**ASSIGNMENT**
Set down each line of the data exactly, but not the pictures.

———

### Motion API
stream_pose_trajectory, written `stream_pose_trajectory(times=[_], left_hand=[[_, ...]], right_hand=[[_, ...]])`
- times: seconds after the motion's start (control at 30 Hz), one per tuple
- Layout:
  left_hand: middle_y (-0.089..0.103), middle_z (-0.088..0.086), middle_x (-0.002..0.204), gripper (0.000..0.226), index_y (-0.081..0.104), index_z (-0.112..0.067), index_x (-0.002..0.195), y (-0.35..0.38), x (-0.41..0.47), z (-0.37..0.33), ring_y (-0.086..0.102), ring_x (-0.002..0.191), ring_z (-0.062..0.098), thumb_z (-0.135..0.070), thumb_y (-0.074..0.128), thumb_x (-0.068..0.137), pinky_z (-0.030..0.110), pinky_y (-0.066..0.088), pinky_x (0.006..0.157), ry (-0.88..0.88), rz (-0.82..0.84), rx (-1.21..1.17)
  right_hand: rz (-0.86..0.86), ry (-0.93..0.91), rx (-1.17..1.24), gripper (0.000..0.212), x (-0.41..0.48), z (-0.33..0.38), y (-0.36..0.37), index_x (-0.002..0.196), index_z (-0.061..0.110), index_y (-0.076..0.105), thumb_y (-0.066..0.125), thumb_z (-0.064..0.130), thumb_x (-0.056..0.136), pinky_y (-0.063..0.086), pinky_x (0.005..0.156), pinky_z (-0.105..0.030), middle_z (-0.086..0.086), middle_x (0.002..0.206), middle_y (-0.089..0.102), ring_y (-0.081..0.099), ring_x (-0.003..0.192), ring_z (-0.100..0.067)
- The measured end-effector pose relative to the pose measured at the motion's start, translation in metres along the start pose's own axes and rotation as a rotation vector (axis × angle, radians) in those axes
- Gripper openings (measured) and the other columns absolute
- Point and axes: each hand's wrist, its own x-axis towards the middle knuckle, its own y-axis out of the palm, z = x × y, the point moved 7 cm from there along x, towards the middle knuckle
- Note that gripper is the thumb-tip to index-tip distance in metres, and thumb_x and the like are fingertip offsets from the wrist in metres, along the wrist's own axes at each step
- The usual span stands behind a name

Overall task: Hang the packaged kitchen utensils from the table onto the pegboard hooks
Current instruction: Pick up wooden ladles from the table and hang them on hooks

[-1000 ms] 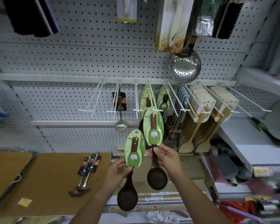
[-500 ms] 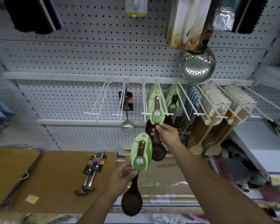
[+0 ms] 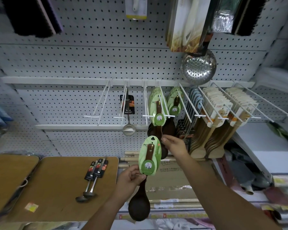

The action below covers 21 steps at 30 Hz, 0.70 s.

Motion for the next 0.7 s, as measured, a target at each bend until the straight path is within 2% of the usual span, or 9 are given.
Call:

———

**RESPONSE**
### Motion API
stream_pose_trajectory, written `stream_pose_trajectory(times=[_], left_hand=[[_, ...]], right_hand=[[_, ...]])`
- times: seconds after the motion's start (control at 30 Hz), one per tuple
- Layout:
  left_hand: middle_y (-0.089..0.103), middle_z (-0.088..0.086), middle_x (-0.002..0.204), gripper (0.000..0.226), index_y (-0.081..0.104), index_z (-0.112..0.067), index_x (-0.002..0.195), y (-0.35..0.38), x (-0.41..0.47), z (-0.37..0.33), ring_y (-0.086..0.102), ring_x (-0.002..0.191), ring_z (-0.062..0.098), thumb_z (-0.135..0.070), thumb_y (-0.074..0.128), thumb_x (-0.068..0.137), pinky_z (-0.030..0.110), pinky_y (-0.066..0.088), pinky_x (0.006..0.157), ry (-0.88..0.88), rz (-0.82..0.84), rx (-1.21..1.17)
  right_hand: rz (-0.86..0.86), ry (-0.93..0.91), rx (-1.17..1.24), gripper (0.000..0.212), x (-0.41..0.48), z (-0.33..0.38), y (-0.36..0.37), index_x (-0.002..0.196), index_z (-0.061..0.110), index_y (-0.076..0.105), thumb_y (-0.066..0.125), thumb_z (-0.064..0.130), thumb_x (-0.056..0.136), pinky_y (-0.063..0.086), pinky_x (0.005..0.156), pinky_z (-0.105..0.030), middle_z (-0.086..0.086), middle_x (0.002..0.206), middle_y (-0.089..0.102), ring_y (-0.081..0.099), ring_x (-0.003..0.192), ring_z (-0.100..0.067)
- The measured end-effector pose relative to the pose measured at the motion's start, translation in metres along the start pose's own axes and rotation as a rotation vector (axis × angle, radians) in those axes
- Gripper openings (measured) and the other columns absolute
- Point and axes: each hand's wrist, its own x-axis towards the middle knuckle, its own y-axis out of the palm, z = x × y, the point moved 7 cm from there along x, towards the middle knuckle
- Note that gripper is the thumb-tip to index-tip distance in metres, and thumb_x and the like are fingertip offsets from the wrist in metres, along the wrist's own axes at each step
- The usual span stands behind a name

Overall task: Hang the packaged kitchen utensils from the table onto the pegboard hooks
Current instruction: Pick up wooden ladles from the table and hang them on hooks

[-1000 ms] 
[-500 ms] 
[+0 ms] 

The action below covers 21 steps at 30 Hz, 0.70 s.

Motion for the next 0.7 s, as measured, a target at each bend until the straight path is within 2% of the usual span, or 9 are given.
Call:

The required output is now complete.